Wisst ihr noch, wie das damals war? Man hatte seinen Freunden etwas mitzuteilen und postete es auf Facebook. Es gab viele Likes, manchmal Diskussionen. Dann ging man weiter und schaute nach, was die Freunde so gepostet hatten, gratulierte, diskutierte, lachte.

Vielleicht waren wir selbst nicht ganz unschuldig an dem, was aus Facebook seitdem geworden ist.

Facebook wurde zu mehr als einem neuen Trend. Es sollte ein zweites Internet werden. Jeder, aber auch wirklich jeder, sollte hier gelistet, auffindbar und aktiv sein. Eine Weile hatte es den Anschein, als würde das gelingen.

Und dann kamen findige Geschäftemacher auf die Idee, das auszunutzen, ihre Marken dort zu präsentieren, auf ihre neuesten Beiträge und Produkte hinzuweisen.
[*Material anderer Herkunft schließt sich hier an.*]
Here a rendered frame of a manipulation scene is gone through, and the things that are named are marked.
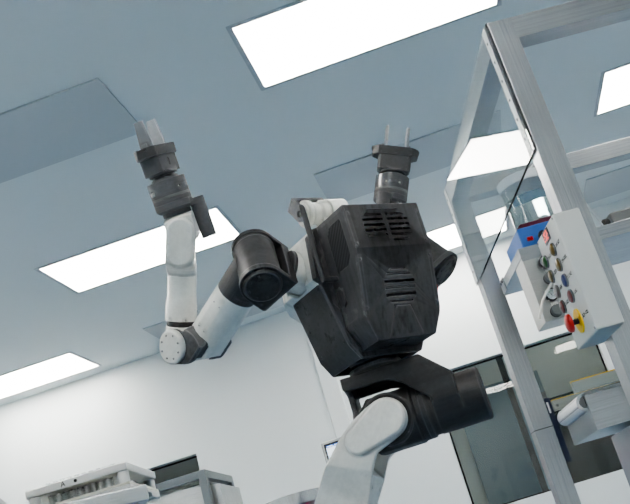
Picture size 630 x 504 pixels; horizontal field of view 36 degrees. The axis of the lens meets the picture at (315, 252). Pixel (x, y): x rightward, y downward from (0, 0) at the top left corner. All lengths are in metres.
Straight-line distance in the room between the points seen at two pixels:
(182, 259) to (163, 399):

Auch für Facebook war die Schonfrist irgendwann vorbei. Mit Marken und Daten musste man nun Geld verdienen.

Wenn ich mir anschaue, was Facebook heute ist, kann ich nur noch mit dem Kopf schütteln. Was ich sehe, ist übler als die Bild-Zeitung in ihren schlimmsten Zeiten. Die gleichen wenigen Leute, die dort noch aktiv sind, kreischen mit absurdesten Beiträgen um das kleinste bisschen Aufmerksamkeit, das Facebook ihnen noch gewährt. Lauter, schriller, mehr. Jede Mücke zum Elefanten, jede Rauferei am Berliner Osttor als vermeintlicher Beweis dafür, wie schlecht es um das Land bestellt ist. Ich bereue es jedes Mal aufs Neue, selbst für fünf Minuten dort vorbeizuschauen.
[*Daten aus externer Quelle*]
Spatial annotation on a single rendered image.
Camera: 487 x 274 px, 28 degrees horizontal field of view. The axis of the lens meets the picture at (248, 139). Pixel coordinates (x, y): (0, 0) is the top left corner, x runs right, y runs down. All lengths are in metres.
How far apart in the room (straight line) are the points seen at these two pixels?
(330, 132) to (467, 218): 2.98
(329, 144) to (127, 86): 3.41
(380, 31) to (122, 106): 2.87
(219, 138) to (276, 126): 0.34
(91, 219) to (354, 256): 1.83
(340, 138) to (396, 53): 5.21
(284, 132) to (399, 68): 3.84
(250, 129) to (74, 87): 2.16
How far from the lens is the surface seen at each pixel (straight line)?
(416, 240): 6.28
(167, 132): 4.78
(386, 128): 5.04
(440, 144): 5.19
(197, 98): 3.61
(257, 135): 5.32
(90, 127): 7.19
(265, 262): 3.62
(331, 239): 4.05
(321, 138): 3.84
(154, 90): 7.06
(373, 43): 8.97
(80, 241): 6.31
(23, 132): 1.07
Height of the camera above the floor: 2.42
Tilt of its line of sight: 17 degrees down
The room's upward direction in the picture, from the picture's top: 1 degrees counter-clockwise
Mich wundert, dass noch nicht alle die Flucht von dort ergriffen haben. Vielleicht ist es eine Art Sucht, die die Leute dort hält. Das wäre verständlich. Ganz sicher aber findet man dort eins nicht: positive Vibes.
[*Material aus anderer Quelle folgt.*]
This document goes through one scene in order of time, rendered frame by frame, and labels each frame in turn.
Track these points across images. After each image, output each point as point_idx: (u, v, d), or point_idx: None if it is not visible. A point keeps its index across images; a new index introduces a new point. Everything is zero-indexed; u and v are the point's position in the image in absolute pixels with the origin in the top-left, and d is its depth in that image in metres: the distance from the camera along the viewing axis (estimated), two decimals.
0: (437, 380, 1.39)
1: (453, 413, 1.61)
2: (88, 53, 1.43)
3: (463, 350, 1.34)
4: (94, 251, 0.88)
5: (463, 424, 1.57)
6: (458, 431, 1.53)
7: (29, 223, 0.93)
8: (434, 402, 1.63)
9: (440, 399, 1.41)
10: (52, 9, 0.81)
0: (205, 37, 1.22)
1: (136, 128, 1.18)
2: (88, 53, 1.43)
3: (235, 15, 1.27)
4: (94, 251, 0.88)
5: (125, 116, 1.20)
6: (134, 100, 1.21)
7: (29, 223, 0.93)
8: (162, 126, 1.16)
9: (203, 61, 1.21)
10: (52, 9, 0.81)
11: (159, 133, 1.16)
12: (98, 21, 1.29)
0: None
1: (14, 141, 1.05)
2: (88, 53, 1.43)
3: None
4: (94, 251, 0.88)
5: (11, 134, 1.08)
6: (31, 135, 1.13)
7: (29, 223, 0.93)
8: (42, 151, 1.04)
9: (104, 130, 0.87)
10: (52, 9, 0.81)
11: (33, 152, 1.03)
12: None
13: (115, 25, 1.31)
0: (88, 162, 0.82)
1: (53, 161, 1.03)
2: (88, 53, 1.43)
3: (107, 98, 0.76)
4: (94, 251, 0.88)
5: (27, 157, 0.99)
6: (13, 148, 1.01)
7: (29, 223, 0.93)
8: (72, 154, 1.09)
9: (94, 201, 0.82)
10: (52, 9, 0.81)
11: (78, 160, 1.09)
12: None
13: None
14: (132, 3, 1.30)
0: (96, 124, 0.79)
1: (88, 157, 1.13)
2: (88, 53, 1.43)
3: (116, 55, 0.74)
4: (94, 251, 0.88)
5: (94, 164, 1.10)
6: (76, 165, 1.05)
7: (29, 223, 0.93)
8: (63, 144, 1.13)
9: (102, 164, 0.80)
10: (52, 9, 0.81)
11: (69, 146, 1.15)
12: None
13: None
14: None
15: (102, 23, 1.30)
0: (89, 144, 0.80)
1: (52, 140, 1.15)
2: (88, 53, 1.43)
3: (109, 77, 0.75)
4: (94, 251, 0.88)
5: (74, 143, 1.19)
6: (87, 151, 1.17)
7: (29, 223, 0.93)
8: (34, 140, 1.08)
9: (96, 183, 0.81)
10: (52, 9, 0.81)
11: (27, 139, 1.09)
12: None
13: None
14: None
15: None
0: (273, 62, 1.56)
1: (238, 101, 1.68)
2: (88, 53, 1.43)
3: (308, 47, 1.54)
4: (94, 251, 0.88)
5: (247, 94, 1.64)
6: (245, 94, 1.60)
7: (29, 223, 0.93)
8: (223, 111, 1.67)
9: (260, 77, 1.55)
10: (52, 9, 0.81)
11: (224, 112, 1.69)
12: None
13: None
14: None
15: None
Ein Social Network fehlt mir dennoch. Manchmal hat man ja doch etwas, was man mit seinen Freunden gerne teilen würde. Vielleicht einen spannenden Beitrag, den man selbst geschrieben hat, Bilder der jüngsten Urlaubsreise, einen kleinen Alltagsaufreger. Die letzten Male, als ich so etwas überhaupt noch bei Facebook oder Twitter gepostet hatte, gab es ein, zwei müde Sympathie-Bekundungen. Das war’s. Selbst, wenn ich etwas wirklich Wichtiges zu sagen hatte.

Die Alternativen sollen heute wohl Instagram und WhatsApp sein, selbst auf Xing bin ich aus beruflichen Gründen in letzter Zeit wieder stärker aktiv. Aber ein echter Ersatz ist es nicht. In den einen hat man nur ein paar seiner Freunde, und Facebook liest immer noch mit. Das andere nimmt sich selbst zu ernst.

Für die Redaktionen, für die ich damals schrieb, sollte ich jeden einzelnen Beitrag auf Facebook, Twitter und später Google Plus posten. Vielleicht wurde das in der Summe einfach zu viel für jeden Empfänger. Vielleicht haben wir das ganze Fiasko also auch mitverursacht.

Und vielleicht wäre es jetzt wirklich Zeit für ein dezentrales Social Network. Eins, in dem ich ein paar Listen anlegen kann, für Freunde, Bekannte, Geschäftskontakte. Und denen schicke ich hin und wieder Neuigkeiten und sie mir auch. Das Ganze nicht-kommerziell, so wie das eigentliche World Wide Web auch. Etwas, das auf Peer-to-Peer aufsetzt und von jedem selbst gehostet werden kann. Ohne die Not, dass ein Unternehmen mit Investorendruck das Ganze verschlechtern muss, um damit Geld zu verdienen.